For that matter his eyes weren't even open; his palms scrubbed over his 2am shadow until both hands slid behind his neck.
"What did she do?"
A jerk of his head turned him further away. "She shot him."
"She… she what?"
"She shot him." In the neck. Twice. "An arrow filled with Tibetan Pit Viper venom."
"Did it work?"
There was something in her tone that should have made him pause but his mind was elsewhere. "Did you know Felicity could use a crossbow?" Head tilted, he turned to face her again; an inquisitive pull to his brow, eyes narrowed.
The abrupt tangent caught her by surprise: he couldn't blame her. "I-I had no idea."

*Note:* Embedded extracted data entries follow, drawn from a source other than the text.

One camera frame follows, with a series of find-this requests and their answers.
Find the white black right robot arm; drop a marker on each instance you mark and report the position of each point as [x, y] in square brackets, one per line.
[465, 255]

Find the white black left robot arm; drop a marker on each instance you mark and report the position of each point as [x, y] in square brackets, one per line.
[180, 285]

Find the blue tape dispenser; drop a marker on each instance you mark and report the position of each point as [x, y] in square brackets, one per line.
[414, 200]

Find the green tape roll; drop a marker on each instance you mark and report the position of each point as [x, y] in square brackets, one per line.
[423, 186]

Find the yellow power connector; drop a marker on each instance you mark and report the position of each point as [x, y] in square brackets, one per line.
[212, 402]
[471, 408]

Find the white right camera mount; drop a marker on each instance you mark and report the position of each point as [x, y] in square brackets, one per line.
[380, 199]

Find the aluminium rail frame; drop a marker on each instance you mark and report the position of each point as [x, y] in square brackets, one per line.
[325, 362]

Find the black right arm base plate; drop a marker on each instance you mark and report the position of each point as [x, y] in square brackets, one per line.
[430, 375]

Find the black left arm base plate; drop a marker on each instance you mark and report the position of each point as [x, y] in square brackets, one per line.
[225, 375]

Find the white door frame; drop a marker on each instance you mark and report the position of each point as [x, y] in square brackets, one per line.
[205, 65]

Oh. Why did he want to know so badly?
"Ollie." Confused by his seemingly distracted state she moved closer to him, compassion seeping out of her like a wave. "Have you gotten any sleep?"

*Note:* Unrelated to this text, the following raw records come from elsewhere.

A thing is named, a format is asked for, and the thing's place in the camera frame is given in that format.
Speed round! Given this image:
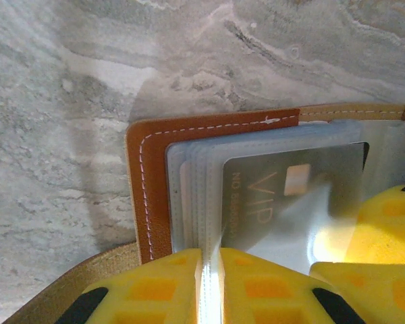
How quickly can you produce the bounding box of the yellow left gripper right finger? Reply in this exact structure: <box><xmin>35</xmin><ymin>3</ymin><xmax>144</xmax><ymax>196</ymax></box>
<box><xmin>221</xmin><ymin>248</ymin><xmax>366</xmax><ymax>324</ymax></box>

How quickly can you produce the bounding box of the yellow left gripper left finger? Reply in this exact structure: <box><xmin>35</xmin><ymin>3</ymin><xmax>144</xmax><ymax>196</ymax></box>
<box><xmin>63</xmin><ymin>248</ymin><xmax>203</xmax><ymax>324</ymax></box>

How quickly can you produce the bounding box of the dark grey VIP card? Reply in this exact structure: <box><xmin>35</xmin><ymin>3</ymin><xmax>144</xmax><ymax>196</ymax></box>
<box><xmin>221</xmin><ymin>141</ymin><xmax>371</xmax><ymax>276</ymax></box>

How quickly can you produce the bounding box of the brown leather card holder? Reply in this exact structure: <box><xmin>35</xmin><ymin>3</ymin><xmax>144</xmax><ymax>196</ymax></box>
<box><xmin>1</xmin><ymin>103</ymin><xmax>405</xmax><ymax>324</ymax></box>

A crick in his neck loosened when he shook his head. "No. Not yet. I can't."
"Why-"
"I don't want to Sara." He whispered.
Not until Felicity wakes.
Knowing how Oliver was when confronted by dreams, nightmares Sara knew better than to judge, than to push.

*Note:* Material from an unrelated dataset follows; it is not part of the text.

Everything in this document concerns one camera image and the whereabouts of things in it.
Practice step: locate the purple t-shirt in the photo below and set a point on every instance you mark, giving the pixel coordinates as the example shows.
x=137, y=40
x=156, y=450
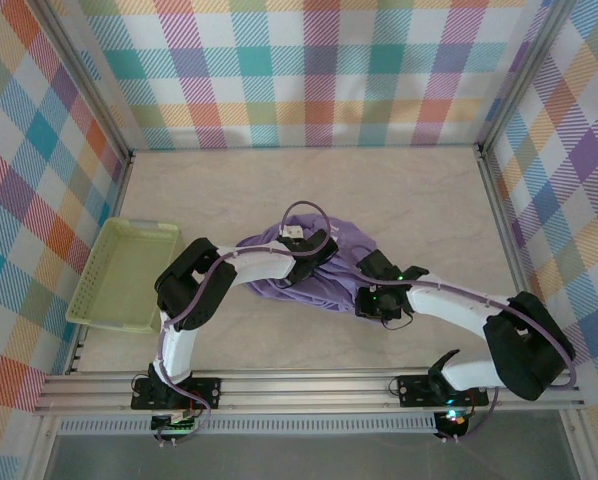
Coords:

Instead she reached for him, touching his arm, her face suddenly intent on his. "Is Slade dead?"
What? His eyes narrowed, her manner throwing him off. "Sara?"
"Did. You. Kill. Him?" Her grip tightened, her eyes turning to ice glaciers.
Something in him went deadly still.
Blue versus blue.
"No."
Not like that. Not the way you want me to.
Bird-like something in her face twitched, her eyes switching swiftly from intention to disbelief. She stared up at him, like she just couldn't grasp the solitary word. "Why?" The brittle scrape to the word told him exactly what her opinion of his choice was.
'…Everything that has ever happened to you, everything you've ever had to do, on the island or before then. Orafter. None of it justifies allowing Slade Wilson or anyone else to ruin your soul. No one on the planet has the right to twist another person.'
Didn't mean he wasn't tempted but…
"…Because I made a choice."
Sara's eyes snapped shut, jaw clenched and she dropped the hand currently gripping his arm like a steel bind. She sucked in a deep breath.
"You had him and you let him live." Her eyes opened suddenly.
She looked so disappointed. Angry. Confused. Defiant. He understood, he really did.
He just wasn't in the mood.
"You weren't there." Each word was pushed out of gritted teeth.
"Explain it to me then."
So he did. Everything. Everything said and done. But not felt. Not yet. Not ever. Not with Sara.